Give each record below again, without a single difference.

- Material provided
* * * *
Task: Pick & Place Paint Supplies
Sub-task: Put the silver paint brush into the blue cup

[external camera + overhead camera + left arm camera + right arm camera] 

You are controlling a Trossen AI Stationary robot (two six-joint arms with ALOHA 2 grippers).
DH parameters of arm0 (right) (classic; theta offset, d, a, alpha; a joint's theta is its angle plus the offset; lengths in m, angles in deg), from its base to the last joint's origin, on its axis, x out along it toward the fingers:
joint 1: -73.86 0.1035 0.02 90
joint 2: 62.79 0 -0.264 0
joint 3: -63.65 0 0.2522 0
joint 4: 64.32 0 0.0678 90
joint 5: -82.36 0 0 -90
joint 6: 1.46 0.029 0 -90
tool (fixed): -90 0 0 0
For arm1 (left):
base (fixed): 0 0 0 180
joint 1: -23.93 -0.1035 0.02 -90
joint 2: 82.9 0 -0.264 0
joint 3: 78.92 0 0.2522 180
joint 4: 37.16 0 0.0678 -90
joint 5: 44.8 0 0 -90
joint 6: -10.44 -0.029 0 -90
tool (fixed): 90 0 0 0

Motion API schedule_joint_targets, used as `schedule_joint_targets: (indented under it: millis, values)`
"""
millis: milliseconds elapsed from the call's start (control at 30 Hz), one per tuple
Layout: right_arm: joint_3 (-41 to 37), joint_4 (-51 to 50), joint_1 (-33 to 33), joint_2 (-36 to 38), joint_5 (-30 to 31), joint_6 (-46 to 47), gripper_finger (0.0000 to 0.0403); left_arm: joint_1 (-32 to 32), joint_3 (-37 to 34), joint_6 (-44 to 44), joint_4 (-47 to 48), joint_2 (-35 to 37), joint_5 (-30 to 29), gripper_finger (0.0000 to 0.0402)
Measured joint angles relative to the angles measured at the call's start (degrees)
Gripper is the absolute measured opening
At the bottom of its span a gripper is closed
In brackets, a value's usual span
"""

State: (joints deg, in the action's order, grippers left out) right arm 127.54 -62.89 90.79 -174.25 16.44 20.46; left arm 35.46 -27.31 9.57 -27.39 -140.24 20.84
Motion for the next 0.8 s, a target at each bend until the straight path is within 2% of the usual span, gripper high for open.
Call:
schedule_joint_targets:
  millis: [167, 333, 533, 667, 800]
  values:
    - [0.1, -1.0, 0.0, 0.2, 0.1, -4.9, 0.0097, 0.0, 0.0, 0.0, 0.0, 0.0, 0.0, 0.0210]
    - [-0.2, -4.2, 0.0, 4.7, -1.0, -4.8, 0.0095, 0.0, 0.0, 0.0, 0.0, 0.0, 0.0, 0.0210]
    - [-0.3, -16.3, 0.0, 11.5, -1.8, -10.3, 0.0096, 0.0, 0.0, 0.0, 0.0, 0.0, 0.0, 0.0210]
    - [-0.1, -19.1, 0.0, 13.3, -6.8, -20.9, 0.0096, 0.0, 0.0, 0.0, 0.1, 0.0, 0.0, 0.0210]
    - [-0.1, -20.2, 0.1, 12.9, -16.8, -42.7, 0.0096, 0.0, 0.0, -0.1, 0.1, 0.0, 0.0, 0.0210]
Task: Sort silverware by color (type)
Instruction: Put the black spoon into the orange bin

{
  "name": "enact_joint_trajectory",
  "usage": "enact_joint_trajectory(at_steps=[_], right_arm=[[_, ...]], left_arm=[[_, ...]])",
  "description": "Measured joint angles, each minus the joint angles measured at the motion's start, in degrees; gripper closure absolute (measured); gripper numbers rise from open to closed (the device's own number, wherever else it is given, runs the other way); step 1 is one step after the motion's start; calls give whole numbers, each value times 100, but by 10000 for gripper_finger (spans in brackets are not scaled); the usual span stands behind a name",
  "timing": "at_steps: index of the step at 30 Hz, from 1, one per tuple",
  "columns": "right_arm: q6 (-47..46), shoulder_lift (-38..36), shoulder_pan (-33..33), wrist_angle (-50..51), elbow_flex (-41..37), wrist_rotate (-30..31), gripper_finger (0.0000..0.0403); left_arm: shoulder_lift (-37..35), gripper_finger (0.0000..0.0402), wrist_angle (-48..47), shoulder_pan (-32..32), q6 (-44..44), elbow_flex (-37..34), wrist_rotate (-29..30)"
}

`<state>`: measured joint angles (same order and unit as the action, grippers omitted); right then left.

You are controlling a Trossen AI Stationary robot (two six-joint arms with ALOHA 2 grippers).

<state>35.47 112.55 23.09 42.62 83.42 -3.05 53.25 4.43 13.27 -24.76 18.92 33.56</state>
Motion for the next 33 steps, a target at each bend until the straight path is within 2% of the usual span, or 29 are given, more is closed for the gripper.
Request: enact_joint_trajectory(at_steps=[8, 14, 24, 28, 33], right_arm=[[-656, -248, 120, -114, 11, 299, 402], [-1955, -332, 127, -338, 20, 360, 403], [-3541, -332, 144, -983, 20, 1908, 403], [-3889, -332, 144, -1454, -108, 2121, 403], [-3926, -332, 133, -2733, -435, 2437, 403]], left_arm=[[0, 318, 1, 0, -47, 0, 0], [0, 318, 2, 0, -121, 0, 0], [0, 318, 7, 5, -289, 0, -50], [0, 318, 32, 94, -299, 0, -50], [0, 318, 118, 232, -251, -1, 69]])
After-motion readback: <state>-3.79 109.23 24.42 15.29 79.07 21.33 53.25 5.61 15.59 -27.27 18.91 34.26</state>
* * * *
- Result below
Task: Pick & Place Paint Supplies
Sub-task: Put the silver paint brush into the blue cup

[external camera + overhead camera + left arm camera + right arm camera] 

You are controlling a Trossen AI Stationary robot (two six-joint arms with ALOHA 2 grippers).
DH parameters of arm0 (right) (classic; theta offset, d, a, alpha; a joint's theta is its angle plus the offset; lengths in m, angles in deg), from its base to the last joint's origin, on its axis, x out along it toward the fingers:
joint 1: -73.86 0.1035 0.02 90
joint 2: 62.79 0 -0.264 0
joint 3: -63.65 0 0.2522 0
joint 4: 64.32 0 0.0678 90
joint 5: -82.36 0 0 -90
joint 6: 1.46 0.029 0 -90
tool (fixed): -90 0 0 0
For arm1 (left):
base (fixed): 0 0 0 180
joint 1: -23.93 -0.1035 0.02 -90
joint 2: 82.9 0 -0.264 0
joint 3: 78.92 0 0.2522 180
joint 4: 37.16 0 0.0678 -90
joint 5: 44.8 0 0 -90
joint 6: -10.44 -0.029 0 -90
tool (fixed): 90 0 0 0

Motion API schedule_joint_targets, used as `schedule_joint_targets: (indented under it: millis, values)`
"""
millis: milliseconds elapsed from the call's start (control at 30 Hz), one per tuple
Layout: right_arm: joint_3 (-41 to 37), joint_4 (-51 to 50), joint_1 (-33 to 33), joint_2 (-36 to 38), joint_5 (-30 to 31), joint_6 (-46 to 47), gripper_finger (0.0000 to 0.0403); left_arm: joint_1 (-32 to 32), joint_3 (-37 to 34), joint_6 (-44 to 44), joint_4 (-47 to 48), joint_2 (-35 to 37), joint_5 (-30 to 29), gripper_finger (0.0000 to 0.0402)
Measured joint angles relative to the angles measured at the call's start (degrees)
Gripper is the absolute measured opening
At the bottom of its span a gripper is closed
In brackets, a value's usual span
"""

State: (joints deg, in the action's order, grippers left out) right arm 127.54 -62.89 90.79 -174.25 16.44 20.46; left arm 35.46 -27.31 9.57 -27.39 -140.24 20.84
Motion for the next 0.8 s, a target at each bend until the straight path is within 2% of the usual span, gripper high for open.
Call:
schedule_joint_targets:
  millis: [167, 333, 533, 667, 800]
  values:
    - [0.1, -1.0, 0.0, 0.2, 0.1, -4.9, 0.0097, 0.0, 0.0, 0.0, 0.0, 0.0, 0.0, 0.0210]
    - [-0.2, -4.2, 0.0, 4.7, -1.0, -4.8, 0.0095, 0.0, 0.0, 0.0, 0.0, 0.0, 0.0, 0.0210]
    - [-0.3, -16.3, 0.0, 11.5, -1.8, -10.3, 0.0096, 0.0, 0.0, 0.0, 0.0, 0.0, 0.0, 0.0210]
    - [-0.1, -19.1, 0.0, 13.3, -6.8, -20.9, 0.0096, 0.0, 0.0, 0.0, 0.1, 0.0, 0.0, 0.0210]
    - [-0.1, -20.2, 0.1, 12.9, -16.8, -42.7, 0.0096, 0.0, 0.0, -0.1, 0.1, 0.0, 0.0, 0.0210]
Task: Sort silverware by color (type)
Instruction: Put the black spoon into the orange bin

{
  "name": "enact_joint_trajectory",
  "usage": "enact_joint_trajectory(at_steps=[_], right_arm=[[_, ...]], left_arm=[[_, ...]])",
  "description": "Measured joint angles, each minus the joint angles measured at the motion's start, in degrees; gripper closure absolute (measured); gripper numbers rise from open to closed (the device's own number, wherever else it is given, runs the other way); step 1 is one step after the motion's start; calls give whole numbers, each value times 100, but by 10000 for gripper_finger (spans in brackets are not scaled); the usual span stands behind a name",
  "timing": "at_steps: index of the step at 30 Hz, from 1, one per tuple",
  "columns": "right_arm: q6 (-47..46), shoulder_lift (-38..36), shoulder_pan (-33..33), wrist_angle (-50..51), elbow_flex (-41..37), wrist_rotate (-30..31), gripper_finger (0.0000..0.0403); left_arm: shoulder_lift (-37..35), gripper_finger (0.0000..0.0402), wrist_angle (-48..47), shoulder_pan (-32..32), q6 (-44..44), elbow_flex (-37..34), wrist_rotate (-29..30)"
}

`<state>`: measured joint angles (same order and unit as the action, grippers omitted); right then left.

You are controlling a Trossen AI Stationary robot (two six-joint arms with ALOHA 2 grippers).

<state>35.47 112.55 23.09 42.62 83.42 -3.05 53.25 4.43 13.27 -24.76 18.92 33.56</state>
Motion for the next 33 steps, a target at each bend until the straight path is within 2% of the usual span, or 29 are given, more is closed for the gripper.
Request: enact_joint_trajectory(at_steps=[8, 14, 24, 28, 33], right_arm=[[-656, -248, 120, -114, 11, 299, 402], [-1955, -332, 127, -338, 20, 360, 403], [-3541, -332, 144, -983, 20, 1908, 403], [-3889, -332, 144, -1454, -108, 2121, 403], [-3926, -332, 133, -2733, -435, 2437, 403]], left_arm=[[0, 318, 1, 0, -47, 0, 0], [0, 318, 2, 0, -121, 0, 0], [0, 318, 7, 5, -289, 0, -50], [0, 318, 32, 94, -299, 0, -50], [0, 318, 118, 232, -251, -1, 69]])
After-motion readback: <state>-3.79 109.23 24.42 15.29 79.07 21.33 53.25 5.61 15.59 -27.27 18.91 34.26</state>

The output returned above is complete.